Judy Chaloner missed out on much limelight when she became New Zealand's first, and as yet only, winner of a women's grand slam tennis title 32 years ago.

As Aucklander Marina Erakovic progressed through the doubles at Wimbledon this week, Chaloner experienced renewed interest in her career as she coached at the Campbell Park Tennis Club.

"It's quite strange, getting recognition on account of someone else's success," she told the Weekend Herald in her courtside office, as a television cameraman scouted the deserted club courts on a chilly winter's day.

The Onehunga-raised Chaloner, our No 1 women's player throughout most of the 1970s, won the 1979 Australian Open doubles title with an Aussie named Diane Evers.

The status of any doubles event, even at a Grand Slam, rather depends on which star players choose to take part and women's tennis was regarded as a little sister to the men back then.

Even Chaloner downplayed her achievement at the time, and says the media and public reaction hardly persuaded her to do otherwise.

She isn't one to go into detail about every game, set and match although she does recall the winning cheque was, by today's standards, a modest A$1100 ($1425).

"It's so long ago I can hardly remember much about the matches, although I recall the seeds kept falling by the wayside," says Chaloner, who was delighted to see Erakovic "helping put New Zealand tennis back on the map".

She also smiles while reflecting on the similarities between Erakovic's Wimbledon run and her own surprising triumph on the Kooyong courts in Melbourne.

Chaloner and Evers had been friends but it was the first time they had played as a doubles team, although the Open's online database lists the duo as the third seeds.

On a typically hot Melbourne day, they won a three-set final over an Australian and Dutch pairing, with Chaloner wearing her favourite yellow outfit she had hurriedly washed the night before. But not everything went to plan.

This was a changeover period for tennis - the post-wooden, pre-graphite era. aluminum racquets may have arrived, but the Australian Open was still played on grass.

Typically for the times, says Chaloner, the women's doubles final was shunted off centre court because a men's match had gone over time.

"I did feel robbed by that but that's how women's tennis was treated then - men were very much the centre of attention, the top priority," she says.

"I'm getting more attention now than I did at the time. I may have got a couple of paragraphs on the front page when I got home but that was about it. "I didn't even realise the significance at the time. But it's great looking back on something that can never be taken away from me.

"It probably means more to me today than it did back then. My name was on that trophy before those of Serena and Venus."

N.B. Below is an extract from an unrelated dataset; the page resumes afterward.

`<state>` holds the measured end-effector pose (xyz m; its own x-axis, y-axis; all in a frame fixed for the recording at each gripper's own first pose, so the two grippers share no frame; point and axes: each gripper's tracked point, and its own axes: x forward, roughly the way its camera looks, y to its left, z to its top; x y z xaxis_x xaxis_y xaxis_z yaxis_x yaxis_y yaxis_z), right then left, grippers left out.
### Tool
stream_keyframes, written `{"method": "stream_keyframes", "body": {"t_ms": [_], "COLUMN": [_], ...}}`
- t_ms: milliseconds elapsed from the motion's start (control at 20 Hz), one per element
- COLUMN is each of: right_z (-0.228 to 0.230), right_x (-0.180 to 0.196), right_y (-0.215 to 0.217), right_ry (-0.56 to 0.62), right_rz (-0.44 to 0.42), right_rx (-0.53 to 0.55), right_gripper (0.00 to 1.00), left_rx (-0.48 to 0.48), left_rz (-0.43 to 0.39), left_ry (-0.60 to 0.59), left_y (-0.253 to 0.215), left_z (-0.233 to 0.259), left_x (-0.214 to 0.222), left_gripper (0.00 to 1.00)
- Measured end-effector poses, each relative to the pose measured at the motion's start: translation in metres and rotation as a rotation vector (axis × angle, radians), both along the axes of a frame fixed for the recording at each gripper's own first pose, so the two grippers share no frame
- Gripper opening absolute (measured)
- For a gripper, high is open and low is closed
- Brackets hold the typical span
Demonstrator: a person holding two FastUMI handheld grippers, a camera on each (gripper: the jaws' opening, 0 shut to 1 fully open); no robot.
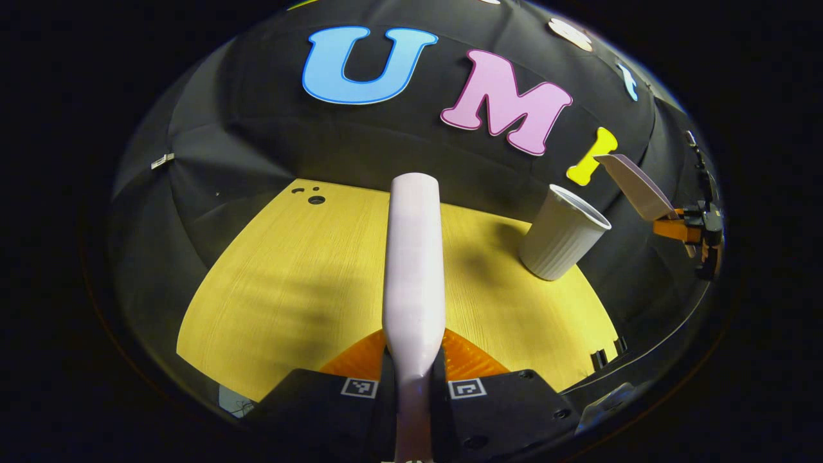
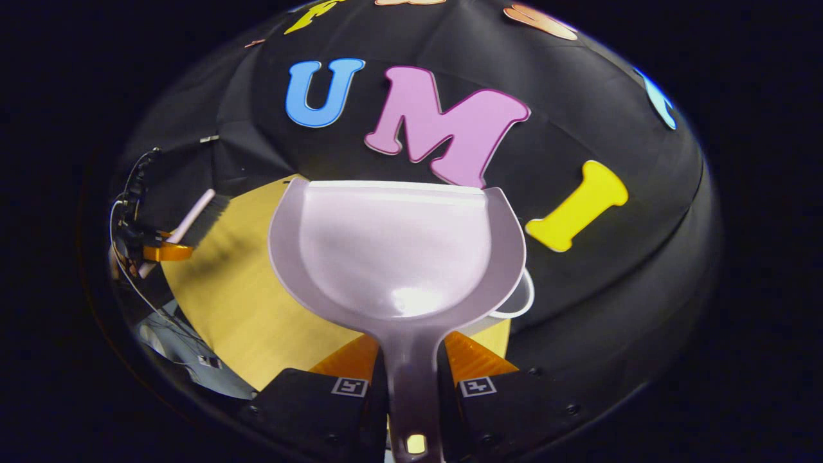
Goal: Pick up the small broom and dustpan from the desktop, sweep the trash into the dustpan with the broom, and then empty the trash into the garbage bin.
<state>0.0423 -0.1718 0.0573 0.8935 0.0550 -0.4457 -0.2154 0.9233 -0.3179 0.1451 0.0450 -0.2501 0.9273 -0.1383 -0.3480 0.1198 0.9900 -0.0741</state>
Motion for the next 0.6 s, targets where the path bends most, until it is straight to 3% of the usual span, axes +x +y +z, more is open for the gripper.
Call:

Her actual trophy arrived in the post 25 years after she won the title, the Australian officials having decided to retrospectively honour winners from a period in which personal trophies were not handed out.

The only time Chaloner has held her trophy aloft was at the Cornwall Park Primary School, near her club's courts, during one of the engagements where she encourages kids in tennis and life.

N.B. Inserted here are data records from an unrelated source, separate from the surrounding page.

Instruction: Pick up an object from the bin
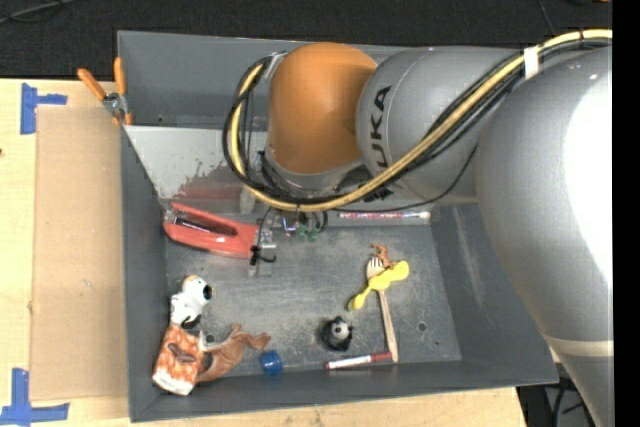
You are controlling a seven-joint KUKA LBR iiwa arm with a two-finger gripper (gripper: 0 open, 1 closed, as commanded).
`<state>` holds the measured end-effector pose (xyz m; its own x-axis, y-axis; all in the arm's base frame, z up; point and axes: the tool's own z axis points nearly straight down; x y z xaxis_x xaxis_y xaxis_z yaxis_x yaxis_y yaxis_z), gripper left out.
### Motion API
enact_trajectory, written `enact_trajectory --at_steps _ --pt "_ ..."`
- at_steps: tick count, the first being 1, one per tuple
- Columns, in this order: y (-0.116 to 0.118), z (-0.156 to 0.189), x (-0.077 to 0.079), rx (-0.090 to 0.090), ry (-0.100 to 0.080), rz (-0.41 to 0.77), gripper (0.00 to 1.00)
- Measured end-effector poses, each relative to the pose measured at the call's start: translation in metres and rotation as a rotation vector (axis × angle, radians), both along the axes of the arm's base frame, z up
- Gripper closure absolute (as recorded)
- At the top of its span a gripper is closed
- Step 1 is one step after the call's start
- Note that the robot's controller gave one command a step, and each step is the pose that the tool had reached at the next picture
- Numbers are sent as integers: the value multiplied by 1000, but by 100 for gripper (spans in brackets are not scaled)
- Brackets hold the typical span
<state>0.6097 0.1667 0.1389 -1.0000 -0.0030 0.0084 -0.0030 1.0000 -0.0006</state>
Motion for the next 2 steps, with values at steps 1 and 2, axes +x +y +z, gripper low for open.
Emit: enact_trajectory --at_steps 1,2 --pt "-1 5 2 1 -7 -4 0" --pt "20 -74 11 0 2 -12 0"
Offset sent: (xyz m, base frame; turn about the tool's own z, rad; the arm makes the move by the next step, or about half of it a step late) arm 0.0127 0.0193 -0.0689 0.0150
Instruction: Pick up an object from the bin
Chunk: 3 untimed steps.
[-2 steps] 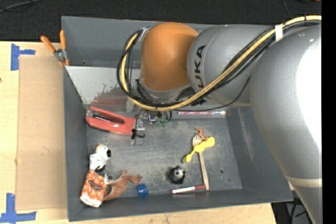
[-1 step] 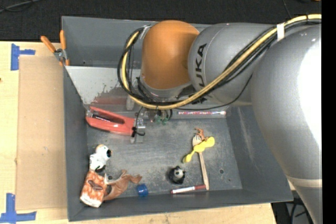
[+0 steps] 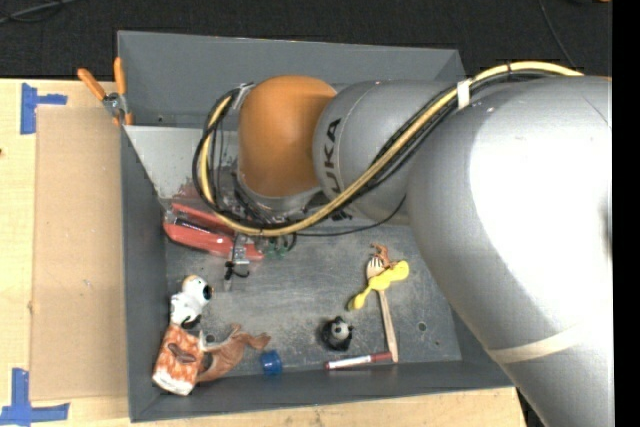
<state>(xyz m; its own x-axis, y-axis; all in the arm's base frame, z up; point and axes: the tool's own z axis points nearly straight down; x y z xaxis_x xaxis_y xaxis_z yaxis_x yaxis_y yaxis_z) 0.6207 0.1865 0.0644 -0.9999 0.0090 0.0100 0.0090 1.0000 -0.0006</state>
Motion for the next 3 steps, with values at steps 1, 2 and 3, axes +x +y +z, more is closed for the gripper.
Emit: enact_trajectory --at_steps 1,2,3 --pt "18 75 -2 5 -22 -162 0" --pt "17 38 1 -4 1 -279 0" --pt "17 4 0 2 -16 -259 0"
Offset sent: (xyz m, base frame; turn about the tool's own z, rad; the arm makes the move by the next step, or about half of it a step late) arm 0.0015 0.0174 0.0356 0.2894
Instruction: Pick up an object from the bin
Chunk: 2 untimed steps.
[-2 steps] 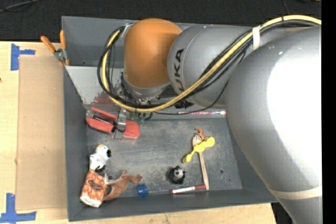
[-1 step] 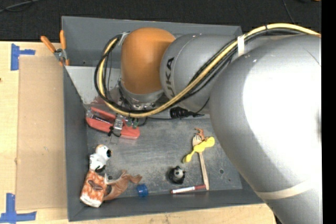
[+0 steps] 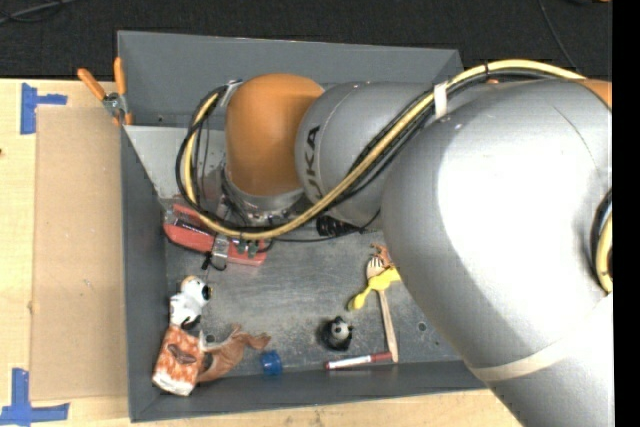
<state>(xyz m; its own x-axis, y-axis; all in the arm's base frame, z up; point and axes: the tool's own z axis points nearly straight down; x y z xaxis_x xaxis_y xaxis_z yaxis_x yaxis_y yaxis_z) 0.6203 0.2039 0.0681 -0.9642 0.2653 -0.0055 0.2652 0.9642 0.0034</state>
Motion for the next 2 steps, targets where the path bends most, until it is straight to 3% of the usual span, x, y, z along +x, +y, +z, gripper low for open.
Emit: enact_trajectory --at_steps 1,2 --pt "2 2 2 -2 12 -236 100" --pt "2 2 2 -1 12 -236 100"
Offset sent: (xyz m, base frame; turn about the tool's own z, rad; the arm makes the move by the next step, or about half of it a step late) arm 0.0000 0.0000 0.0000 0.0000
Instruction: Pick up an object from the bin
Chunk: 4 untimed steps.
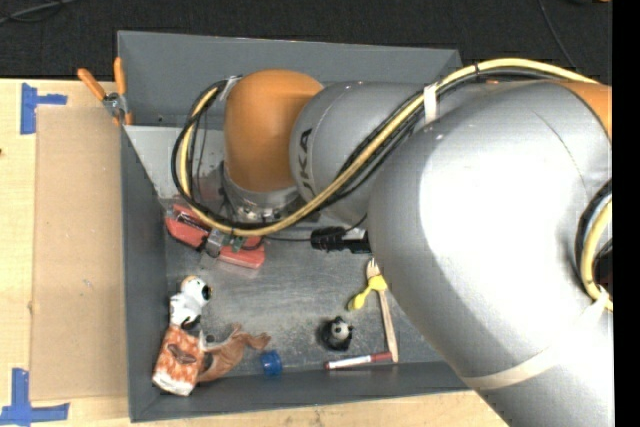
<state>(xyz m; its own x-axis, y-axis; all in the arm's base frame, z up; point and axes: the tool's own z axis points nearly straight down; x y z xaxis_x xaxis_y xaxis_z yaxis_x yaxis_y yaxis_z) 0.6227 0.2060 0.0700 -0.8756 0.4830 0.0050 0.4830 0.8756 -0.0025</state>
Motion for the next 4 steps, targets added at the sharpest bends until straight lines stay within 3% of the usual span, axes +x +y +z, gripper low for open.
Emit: enact_trajectory --at_steps 2,3,4 --pt "-1 16 -1 -1 4 -1 100" --pt "-2 40 -4 -2 12 -2 100" --pt "-2 60 -3 -1 9 -2 100"
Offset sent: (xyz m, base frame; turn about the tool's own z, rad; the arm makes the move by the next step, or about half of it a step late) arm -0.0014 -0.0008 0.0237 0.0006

"I don't think we would have held the trophy aloft anyway in my day."

Chaloner is happy to use her Aussie open title to motivate youngsters and help drum up membership at Campbell Park, where she has coached for 15 years.

She doubts that New Zealand-based youngsters to match Chris Lewis and Co will emerge again, and recounts the story of a brilliant 13-year-old Auckland prospect who headed to the United States just a couple of weeks ago.

"You know I think that nowadays, the big break can come down to luck - a good week, a good draw, and Marina had some luck even getting into the draw this week," says Chaloner, who spent eight years as a touring professional and rates a second round Wimbledon appearance as her other career highlight.

She adds: "It is very tough now but I'd love to be playing in this era.

"It is so exciting ... the equipment, the glamour, the physical preparation, the knowledge about nutrition, all those sort of things.

"The women have a profile to match the men."

As for her doubles partner, Evers, Chaloner believes she moved to the United States and the pair haven't had any contact for over 30 years.